As always, problems crop up. Do any of you remember floppy disks? Those are the 5 ¼-inch magnetic diskettes we used for storing data. Before turning off the computer for the night, the person closing the Studio had to back up all the day’s sales activities onto a floppy storage disk. In order to make sure that data was not lost, there always had to be a disk with data from the previous day available in case something happened and the system crashed, so we would not have to input all the data again, and lose the advantage of the point-of-sale inventory count. The question was how many disks did we need to have? We discussed it as a team, and I came up with the idea of having only 2 diskettes – one for even days and one for odd days. My team looked at me with blank faces. What on earth are odd and even days? I started laughing. I realized then and there the cultural biases we all have. Even though I was at that point already living in English almost 20 years, I still thought of the days of the week by their Hebrew names, which are “first day”, second day, and so on until the seventh which is Shabbat. So odd and even was a natural deduction from the names. At the end, it was less confusing to have one diskette for each day of the week. Sunday, Monday, Tuesday, etc. One only needed to remember what day of the week it was, and sometimes, ….

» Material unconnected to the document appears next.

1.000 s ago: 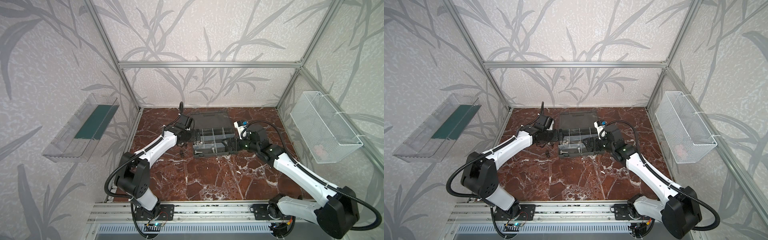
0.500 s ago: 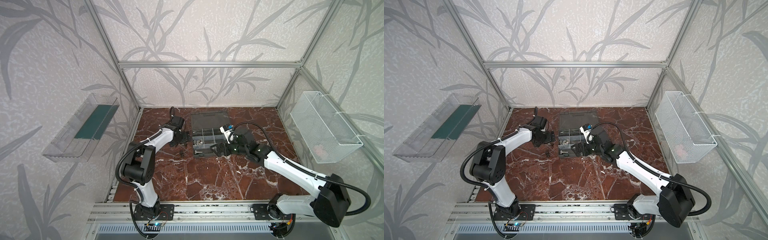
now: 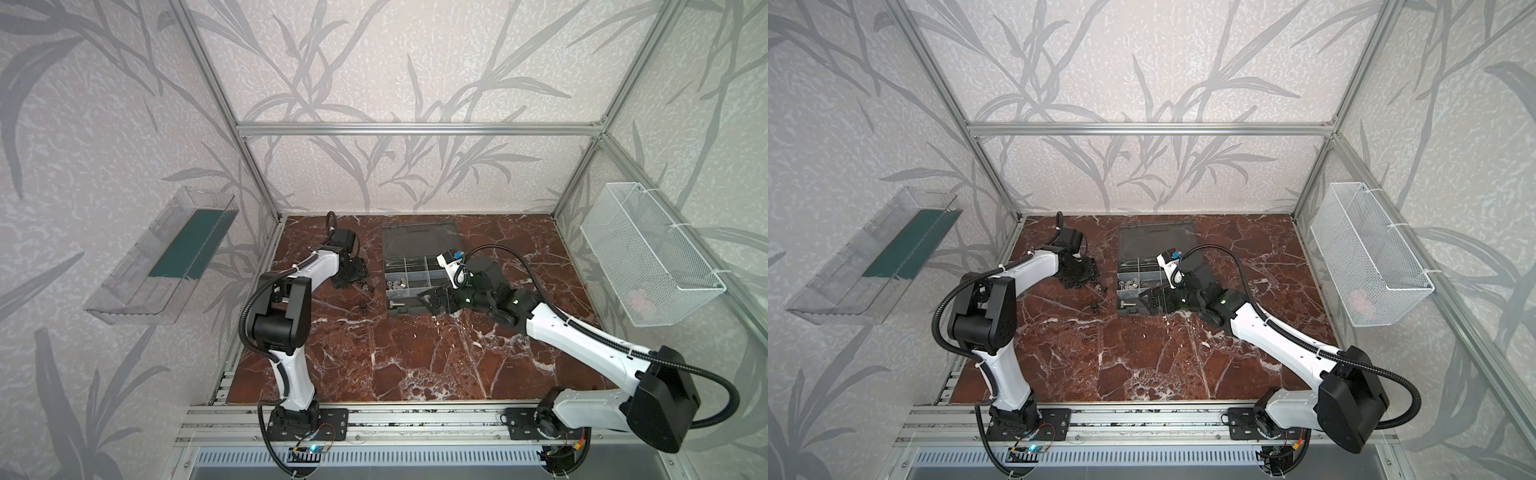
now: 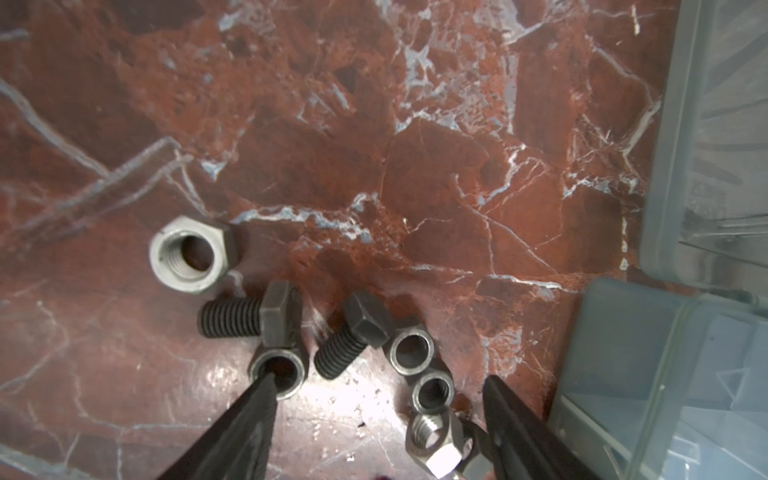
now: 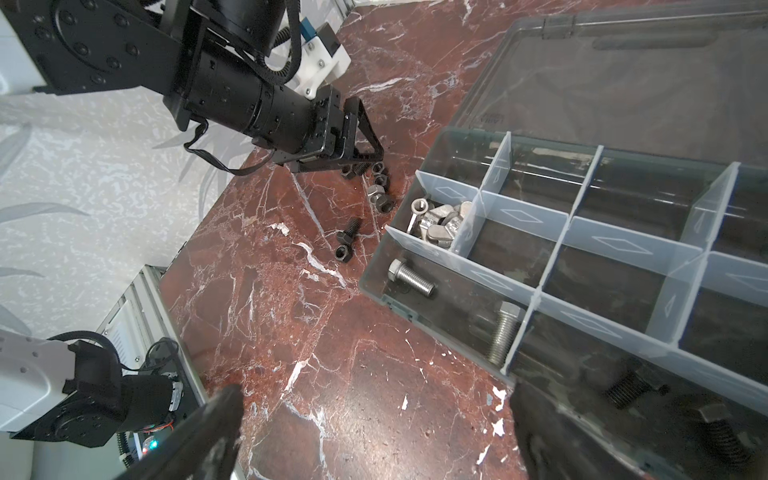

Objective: Sort the screws and nuts into containers
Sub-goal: 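Lower the left gripper onto another black bolt and close on its head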

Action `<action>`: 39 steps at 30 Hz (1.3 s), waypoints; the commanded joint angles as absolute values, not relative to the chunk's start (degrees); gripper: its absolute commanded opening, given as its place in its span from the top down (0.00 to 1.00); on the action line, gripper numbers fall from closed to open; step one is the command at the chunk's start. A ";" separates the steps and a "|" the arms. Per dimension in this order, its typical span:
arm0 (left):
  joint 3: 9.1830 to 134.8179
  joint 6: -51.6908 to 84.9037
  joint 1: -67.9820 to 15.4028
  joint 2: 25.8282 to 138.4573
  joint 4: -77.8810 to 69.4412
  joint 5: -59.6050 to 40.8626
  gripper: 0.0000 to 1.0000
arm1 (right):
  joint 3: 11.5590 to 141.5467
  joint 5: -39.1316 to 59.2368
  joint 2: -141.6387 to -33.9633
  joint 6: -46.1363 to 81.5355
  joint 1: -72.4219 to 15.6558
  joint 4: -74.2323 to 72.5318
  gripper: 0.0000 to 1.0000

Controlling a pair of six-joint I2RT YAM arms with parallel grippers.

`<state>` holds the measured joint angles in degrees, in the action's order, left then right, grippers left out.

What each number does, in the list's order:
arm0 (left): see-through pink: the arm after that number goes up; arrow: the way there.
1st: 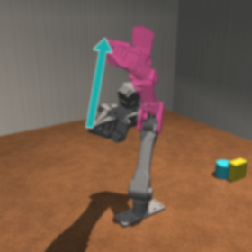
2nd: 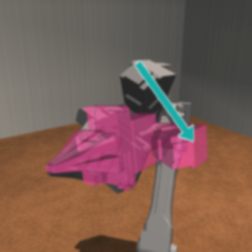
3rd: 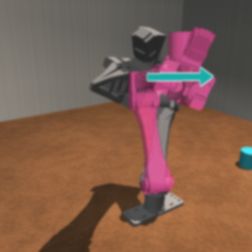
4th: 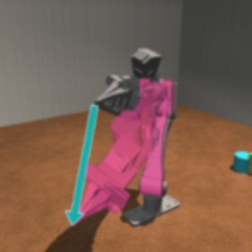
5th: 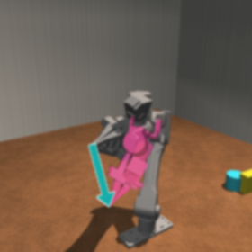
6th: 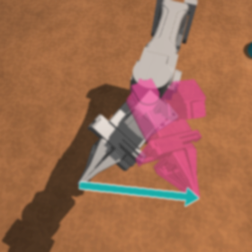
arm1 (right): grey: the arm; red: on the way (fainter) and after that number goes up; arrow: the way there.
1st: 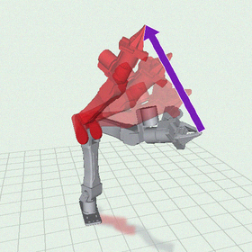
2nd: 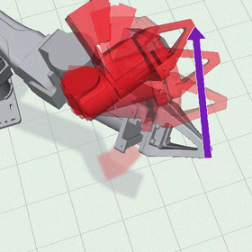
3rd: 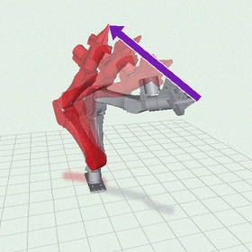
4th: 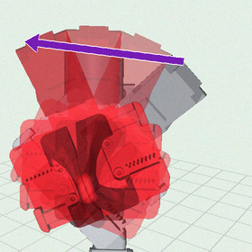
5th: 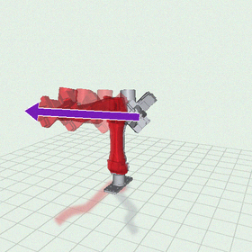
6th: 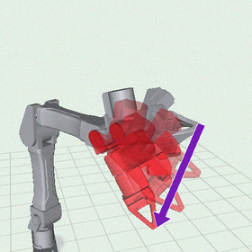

Today most households have at least one if not 2 computers, a tablet, a laptop, and one for the road, called a cell phone. It has all the functions of the monsters of the 70s at your fingertips, and more. The young generation has it attached to their person 24 hours of the day. It has apps for anything your heart desires and more. Thinner and lighter, with better cameras and storage, they replace sometimes even the cash register with their credit-card readers. PC is a thing of the past. Who thought it possible 40 years ago? Some dreams do come true; we may need to be careful what we wish for or dream.